Posey's Tips & Tricks

Repurposing an Old Windows Feature in the Fight Against Ransomware

Sometimes turning to the forgotten past can help manage the problems of today. DON

• By Brien Posey
• 02/12/2025

It has always seemed kind of funny to me how some Windows features seem to become popular and are adopted by the masses, while others never really go away, but fade into obscurity. Sometimes though, these types of tools remain useful in spite of their seeming obscurity. One such tool is the Windows File Server Resource Manager.

The File Server Resource Manager is one of those components that has been a part of Windows for what seems like forever. While I'm sure that there are organizations that still use this component, I couldn't even tell you the last time I heard anyone mention it.

For those who might not be familiar with the File Server Resource Manager, it's a tool that was designed to prevent users from storing certain file types in designated locations.

Way back in 2005, I did a consulting job for an organization who contacted me because users were experiencing extremely long logon and logoff times. For some users, it was taking 45 minutes or more to log into a Windows domain. Other users were able to log in with no real problems. The organization couldn't figure out what was going on and why a few users were mostly unaffected.

To make a long story short, the problem stemmed from the way that user profiles worked at the time. Many users were storing music, movies and other personal files within their profile. The way that the organization's systems were configured, the entire profile directory was being copied to the user's desktop each time that they logged in. It was this file copy process that was resulting in abnormally long logon times.

I solved the problem by using the File Server Resource Manager. I simply created a policy that prevented certain types of files (such as audio and video files) from being stored in the user's profile directories.

Recently, I was telling someone about that particular situation and realized that the File Server Resource Manager could be useful in preventing scripts, executables, and other potentially malicious files from being stored on a file server. It's possible that Microsoft always intended for the File Server Resource Manager to act as a security tool. When the tool was first introduced however, I mostly recall Microsoft talking about it from a compliance standpoint or explaining how organizations could use it to prevent users from wasting storage space.

Setting up the File Server Resource Manager is a simple process. To get started, open the Server Manager and choose the Add Roles and Features command. Work your way through the Add Roles and Features Wizard until you get to the list of roles. Expand the File and Storage Services role and then select the File Server Resource Manager option, shown in Figure 1. Now, complete the wizard to install the required component.
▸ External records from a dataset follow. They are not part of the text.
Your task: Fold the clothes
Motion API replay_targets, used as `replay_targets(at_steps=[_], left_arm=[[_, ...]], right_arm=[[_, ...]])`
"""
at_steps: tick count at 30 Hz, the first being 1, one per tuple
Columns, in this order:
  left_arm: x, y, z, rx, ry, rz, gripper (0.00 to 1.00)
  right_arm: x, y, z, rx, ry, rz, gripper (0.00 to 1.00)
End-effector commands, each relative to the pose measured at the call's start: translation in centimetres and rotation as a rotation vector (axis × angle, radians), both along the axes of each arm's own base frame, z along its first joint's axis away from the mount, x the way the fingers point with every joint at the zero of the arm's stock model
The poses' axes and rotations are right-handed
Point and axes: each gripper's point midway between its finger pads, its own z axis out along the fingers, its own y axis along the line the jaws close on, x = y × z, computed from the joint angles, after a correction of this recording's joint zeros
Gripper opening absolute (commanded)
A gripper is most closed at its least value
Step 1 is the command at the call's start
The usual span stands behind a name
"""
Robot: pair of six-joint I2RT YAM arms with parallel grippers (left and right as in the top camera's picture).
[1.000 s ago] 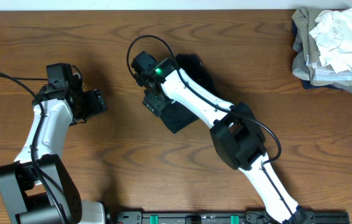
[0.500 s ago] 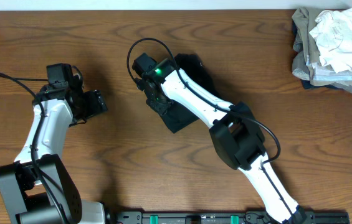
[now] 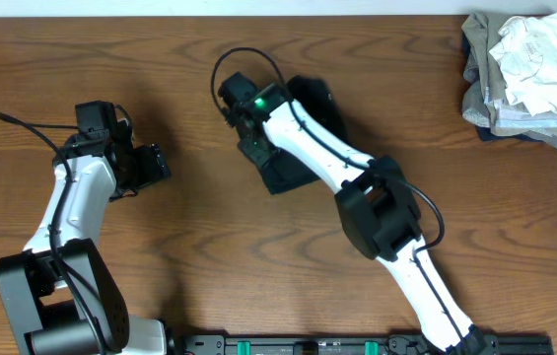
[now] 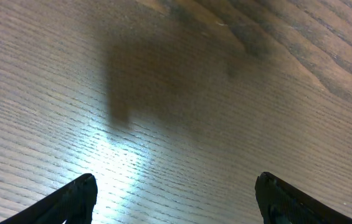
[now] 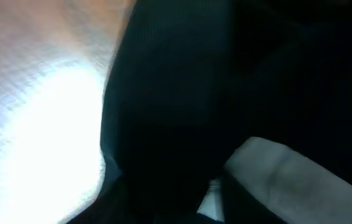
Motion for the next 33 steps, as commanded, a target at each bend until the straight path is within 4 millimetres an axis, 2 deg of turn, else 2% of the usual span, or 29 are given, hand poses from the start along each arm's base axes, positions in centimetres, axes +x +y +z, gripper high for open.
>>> replay_targets(at_steps=[1,2,6,10,13,16,18,22,24,29,33], left_arm=[[0.4,0.5,0.0,0.020,-0.003,-0.004,0.82],[0.4,0.5,0.0,0.020,-0.003,-0.004,0.82],[0.4,0.5,0.1,0.020,-0.005,-0.004,0.82],[0.5,0.5,0.1,0.021,-0.007,-0.004,0.82],[0.6,0.5,0.1,0.021,-0.010,-0.004,0.82],[0.7,0.5,0.1,0.022,-0.014,-0.004,0.82],[0.7,0.6,0.1,0.023,-0.017,-0.004,0.82],[0.9,0.6,0.2,0.024,-0.024,-0.003,0.82],[0.9,0.6,0.2,0.025,-0.026,-0.003,0.82],[1.0,0.6,0.2,0.025,-0.028,-0.003,0.82],[1.1,0.6,0.3,0.025,-0.031,-0.004,0.82]], right_arm=[[0.3,-5.9,-6.9,-0.190,0.066,-0.088,0.09],[0.5,-5.9,-6.9,-0.186,0.064,-0.090,0.01],[0.8,-6.0,-6.9,-0.175,0.060,-0.127,0.01],[1.1,-6.0,-5.3,-0.148,0.055,-0.151,0.01],[2.0,-6.0,-1.6,-0.099,0.008,-0.164,0.01],[3.3,-6.4,3.0,-0.056,-0.060,-0.128,0.01],[4.2,-6.9,6.7,-0.022,-0.124,-0.096,0.01],[6.3,-9.1,13.2,0.042,-0.250,-0.108,0.01],[7.1,-10.8,15.6,0.062,-0.299,-0.131,0.01],[8.5,-14.9,18.6,0.073,-0.357,-0.193,0.01],[9.0,-17.0,19.2,0.074,-0.365,-0.218,0.01]])
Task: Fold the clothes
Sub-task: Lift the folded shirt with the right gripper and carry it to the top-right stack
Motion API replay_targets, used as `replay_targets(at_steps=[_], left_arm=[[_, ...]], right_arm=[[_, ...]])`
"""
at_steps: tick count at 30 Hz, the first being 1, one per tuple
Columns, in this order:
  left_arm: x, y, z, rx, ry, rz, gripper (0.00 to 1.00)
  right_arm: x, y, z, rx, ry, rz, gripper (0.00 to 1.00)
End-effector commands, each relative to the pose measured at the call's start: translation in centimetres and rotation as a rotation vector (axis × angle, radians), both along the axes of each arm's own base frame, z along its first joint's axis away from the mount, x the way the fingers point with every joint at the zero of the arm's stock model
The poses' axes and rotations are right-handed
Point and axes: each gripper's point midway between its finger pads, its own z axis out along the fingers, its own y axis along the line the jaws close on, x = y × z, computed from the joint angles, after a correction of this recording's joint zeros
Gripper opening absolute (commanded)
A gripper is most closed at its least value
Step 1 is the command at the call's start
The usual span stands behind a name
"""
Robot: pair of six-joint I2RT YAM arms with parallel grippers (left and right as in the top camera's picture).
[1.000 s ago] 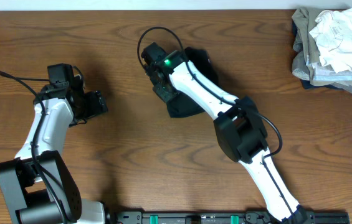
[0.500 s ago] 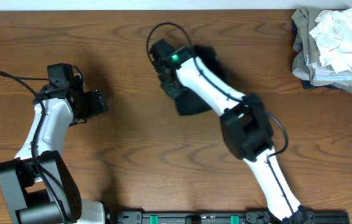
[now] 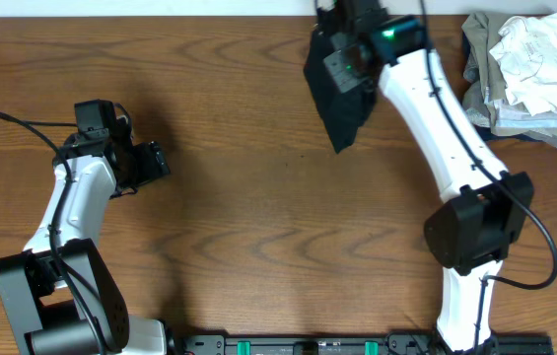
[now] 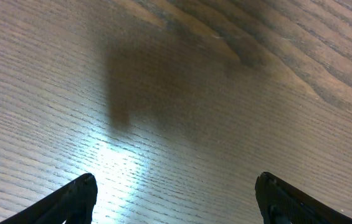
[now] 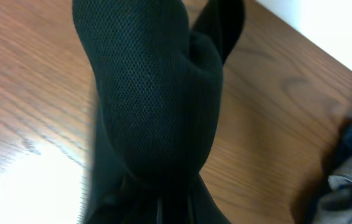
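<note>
A black mesh garment (image 3: 337,94) hangs bunched in the air near the table's far edge, held from above by my right gripper (image 3: 357,44), which is shut on it. In the right wrist view the same garment (image 5: 157,106) fills the middle and hides the fingers. My left gripper (image 3: 150,163) hovers over bare wood at the left, far from the garment. Its jaws stand wide open with nothing between them; the left fingertips (image 4: 79,193) show at the frame's bottom corners.
A pile of crumpled clothes (image 3: 529,74), grey, white and blue, lies at the table's far right corner. The brown wooden table (image 3: 258,256) reaches to the white back edge at the top. A black rail (image 3: 357,345) runs along the near edge.
My right gripper has gone from the table's middle to the far edge, carrying the black garment up off the wood; it now hangs bunched. The left arm has stayed put.
The black garment lay on the table with my right gripper low over its left edge. Then the gripper was shut on the fabric, and the cloth had bunched toward it. Now the garment hangs from it at the far edge. The left gripper stayed open throughout.
</note>
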Motion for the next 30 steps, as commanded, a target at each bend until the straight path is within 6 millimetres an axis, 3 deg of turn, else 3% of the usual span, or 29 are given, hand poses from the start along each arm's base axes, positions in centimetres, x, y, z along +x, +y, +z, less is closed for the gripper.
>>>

You can use the File Server Resource Manager to impose storage quotas on your users, but for the purposes of this article, I want to show you how to set up file screens. To do so, File Server Resource Manager command from the Server Manager's Now, select the File Screens tab and then click on the Create File Screen link, found in the Actions pane.

Now, just provide the file screen path and then choose the types of files that you want to block in that location. You can see what the interface looks like in Figure 3.

In case you are wondering, files types are classified through the use of File Groups. In the previous figure for example, the policy was configured to block audio and video files. If you select the File Groups tab, you will see a list containing various file categories (audio and video files, backup files, executable files, etc.). You can modify these file groups to add or remove file extensions based on your own needs. You can also create file groups of your own. You can see what the default file groups look like in Figure 4.